Through an arrangement with Actors' Equity, which allowed for the British cast of The Real Thing to travel to Broadway, Side Man, with Wood, Falco (reassuming the lead role of Terry), Page (reassuming the supporting role of Patsy), and Jason Priestley, opened on February 8, 2000, in London's West End at the Apollo Theatre, where it ran to June 2000.

==Critical response==
In reviewing the off-Broadway production, Peter Marks of the New York Times called it "both heartbreaking and touching, a play of true feeling, full of affection for its characters and insight about the events it conjures."

The CurtainUp reviewer wrote: "When a show is this good, I'm prompted to ask what distinguishes it.
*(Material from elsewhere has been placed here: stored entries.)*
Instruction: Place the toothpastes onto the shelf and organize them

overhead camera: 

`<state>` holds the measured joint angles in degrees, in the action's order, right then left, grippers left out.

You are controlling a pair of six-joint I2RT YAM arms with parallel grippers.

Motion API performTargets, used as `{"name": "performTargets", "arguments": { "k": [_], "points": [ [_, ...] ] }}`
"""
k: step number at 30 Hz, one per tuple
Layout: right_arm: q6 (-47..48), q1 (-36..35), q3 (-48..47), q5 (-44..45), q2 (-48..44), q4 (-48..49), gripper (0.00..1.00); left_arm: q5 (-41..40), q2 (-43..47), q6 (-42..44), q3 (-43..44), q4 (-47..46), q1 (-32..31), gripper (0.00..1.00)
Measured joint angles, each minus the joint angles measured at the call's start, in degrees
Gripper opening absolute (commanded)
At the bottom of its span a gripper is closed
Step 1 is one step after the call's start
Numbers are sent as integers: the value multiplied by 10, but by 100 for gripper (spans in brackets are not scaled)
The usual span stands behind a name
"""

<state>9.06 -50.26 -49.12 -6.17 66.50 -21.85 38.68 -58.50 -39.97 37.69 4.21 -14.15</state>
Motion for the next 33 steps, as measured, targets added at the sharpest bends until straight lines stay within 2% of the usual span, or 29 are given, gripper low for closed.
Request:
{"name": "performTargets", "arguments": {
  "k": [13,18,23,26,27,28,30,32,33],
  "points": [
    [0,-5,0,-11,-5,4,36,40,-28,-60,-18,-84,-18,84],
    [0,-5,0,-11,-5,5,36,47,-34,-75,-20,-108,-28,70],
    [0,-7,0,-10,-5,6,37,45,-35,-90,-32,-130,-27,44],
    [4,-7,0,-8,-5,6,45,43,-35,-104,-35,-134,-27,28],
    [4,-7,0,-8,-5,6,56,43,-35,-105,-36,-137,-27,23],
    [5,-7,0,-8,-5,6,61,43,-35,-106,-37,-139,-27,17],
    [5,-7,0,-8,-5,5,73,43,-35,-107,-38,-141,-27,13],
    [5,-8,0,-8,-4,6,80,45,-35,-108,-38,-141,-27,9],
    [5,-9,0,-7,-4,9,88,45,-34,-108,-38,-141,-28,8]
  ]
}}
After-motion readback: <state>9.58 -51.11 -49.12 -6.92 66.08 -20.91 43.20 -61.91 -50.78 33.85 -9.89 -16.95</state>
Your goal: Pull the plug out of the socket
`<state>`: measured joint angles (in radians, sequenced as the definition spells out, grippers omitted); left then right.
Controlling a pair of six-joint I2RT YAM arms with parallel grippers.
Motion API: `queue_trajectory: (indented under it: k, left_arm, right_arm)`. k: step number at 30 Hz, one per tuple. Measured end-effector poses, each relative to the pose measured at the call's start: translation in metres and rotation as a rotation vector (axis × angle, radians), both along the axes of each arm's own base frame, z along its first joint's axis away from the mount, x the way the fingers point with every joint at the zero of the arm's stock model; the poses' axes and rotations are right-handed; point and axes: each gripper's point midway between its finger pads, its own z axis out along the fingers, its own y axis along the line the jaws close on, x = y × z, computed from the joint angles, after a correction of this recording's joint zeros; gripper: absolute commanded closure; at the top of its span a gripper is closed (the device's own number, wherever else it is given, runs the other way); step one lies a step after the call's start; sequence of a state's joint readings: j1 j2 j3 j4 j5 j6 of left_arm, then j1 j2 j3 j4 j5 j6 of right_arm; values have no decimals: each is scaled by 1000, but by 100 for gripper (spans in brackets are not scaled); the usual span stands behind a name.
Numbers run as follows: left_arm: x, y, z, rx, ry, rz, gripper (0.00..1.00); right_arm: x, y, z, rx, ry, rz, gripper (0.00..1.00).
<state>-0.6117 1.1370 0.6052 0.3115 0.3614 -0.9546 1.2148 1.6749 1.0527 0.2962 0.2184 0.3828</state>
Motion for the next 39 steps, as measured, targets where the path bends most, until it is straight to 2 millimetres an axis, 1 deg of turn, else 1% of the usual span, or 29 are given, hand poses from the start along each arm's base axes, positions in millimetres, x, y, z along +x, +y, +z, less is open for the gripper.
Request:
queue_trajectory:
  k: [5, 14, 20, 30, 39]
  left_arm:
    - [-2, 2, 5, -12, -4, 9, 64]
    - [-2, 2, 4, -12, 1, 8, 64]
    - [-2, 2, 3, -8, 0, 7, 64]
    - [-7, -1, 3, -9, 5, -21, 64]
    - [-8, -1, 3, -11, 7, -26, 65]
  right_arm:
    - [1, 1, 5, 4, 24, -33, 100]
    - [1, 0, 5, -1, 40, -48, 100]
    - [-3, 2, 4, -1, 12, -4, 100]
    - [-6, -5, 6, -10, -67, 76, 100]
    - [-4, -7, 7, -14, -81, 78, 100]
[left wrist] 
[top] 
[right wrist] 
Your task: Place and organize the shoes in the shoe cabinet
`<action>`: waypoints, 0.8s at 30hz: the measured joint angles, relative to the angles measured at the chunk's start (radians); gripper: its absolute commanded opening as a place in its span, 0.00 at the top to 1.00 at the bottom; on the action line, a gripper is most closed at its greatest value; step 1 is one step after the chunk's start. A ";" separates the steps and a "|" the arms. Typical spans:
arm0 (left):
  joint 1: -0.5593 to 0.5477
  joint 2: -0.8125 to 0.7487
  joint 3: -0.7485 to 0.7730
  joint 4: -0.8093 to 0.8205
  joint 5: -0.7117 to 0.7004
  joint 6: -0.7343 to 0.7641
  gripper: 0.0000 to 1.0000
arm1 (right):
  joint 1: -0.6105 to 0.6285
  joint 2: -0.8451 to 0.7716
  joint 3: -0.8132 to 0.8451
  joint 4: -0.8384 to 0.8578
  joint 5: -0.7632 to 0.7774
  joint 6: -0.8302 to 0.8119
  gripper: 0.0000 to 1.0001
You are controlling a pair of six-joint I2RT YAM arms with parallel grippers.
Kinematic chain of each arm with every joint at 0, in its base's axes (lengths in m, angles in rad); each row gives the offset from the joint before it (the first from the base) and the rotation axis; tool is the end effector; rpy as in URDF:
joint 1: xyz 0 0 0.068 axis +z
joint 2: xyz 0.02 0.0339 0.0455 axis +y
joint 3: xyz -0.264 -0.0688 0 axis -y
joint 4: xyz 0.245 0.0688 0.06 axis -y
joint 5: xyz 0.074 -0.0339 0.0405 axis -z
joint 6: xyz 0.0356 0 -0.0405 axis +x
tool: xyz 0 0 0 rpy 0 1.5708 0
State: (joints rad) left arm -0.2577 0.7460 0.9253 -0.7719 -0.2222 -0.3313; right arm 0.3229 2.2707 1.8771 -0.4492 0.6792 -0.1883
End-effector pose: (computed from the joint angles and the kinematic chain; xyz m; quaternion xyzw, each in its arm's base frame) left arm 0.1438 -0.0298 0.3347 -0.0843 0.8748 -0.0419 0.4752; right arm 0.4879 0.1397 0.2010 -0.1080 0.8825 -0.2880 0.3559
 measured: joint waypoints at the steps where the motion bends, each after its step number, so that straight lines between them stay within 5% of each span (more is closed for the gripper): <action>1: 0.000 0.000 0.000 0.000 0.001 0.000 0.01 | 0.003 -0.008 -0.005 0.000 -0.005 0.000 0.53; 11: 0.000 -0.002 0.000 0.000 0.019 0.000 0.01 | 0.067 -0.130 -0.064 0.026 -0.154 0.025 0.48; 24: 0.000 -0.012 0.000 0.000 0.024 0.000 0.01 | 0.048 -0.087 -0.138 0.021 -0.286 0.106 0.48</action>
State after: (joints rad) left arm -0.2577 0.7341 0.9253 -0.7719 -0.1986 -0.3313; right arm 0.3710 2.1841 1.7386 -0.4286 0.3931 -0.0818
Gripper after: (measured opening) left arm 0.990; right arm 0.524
For one thing, there is the dexterous hand of Michael Mayer (who has been involved in this show since its early workshops) guiding; he keeps the storytelling in sharp focus. For another, there are the wholly convincing performances, rendered with attentive and obvious joy, and no weak links. But in the final analysis, it is the integrity of Warren Leight's semi-autobiographical story that sets this play apart. There is a melding of objectivity with the personal: the love is as palpable as the inconsistencies it generates."

==Awards and nominations==
- 2000 Helen Hayes Award, Outstanding Lead Actress (Angelica Torn, winner)
- 1999 Pulitzer Prize for Drama (finalist)
- 1999 Tony Award for Best Play (winner)
- 1999 Tony Award, Featured Actor in a Play (Frank Wood, winner)
- 1999 Drama League, Distinguished Production of a Play (nominee)
- 1999 Friends of New York Theater Award, Best Play (winner)
- 1999 Friends of New York Theater Award, Outstanding Supporting Actress in a Play (Angelica Torn, winner)
- 1998 Drama Desk Award for Outstanding New Play (nominee)
- 1998 Drama Desk Award, Outstanding Actress in a Play (Edie Falco, nominee)
- 1998 Outer Critics Circle Award for Outstanding New Play (nominee)

==Music featured in the play==
A recording was made by BMG of the music in the play, which are recordings used as background music.

1. I Remember Clifford [7:12]
2. Rockin' Chair [3:08]
3. I Don't Stand A Ghost Of A Chance [7:25]
4. Daahoud [4:07]
5. Cristo Redentor [5:47]
6. Land's End [5:02]
7. Chelsea Bridge [3:27]
8. A Night In Tunisia [11:07]
9. Time [5:07]
10. It Never Entered My Mind [4:02]

RCA Victor released a CD compiled from the original recordings.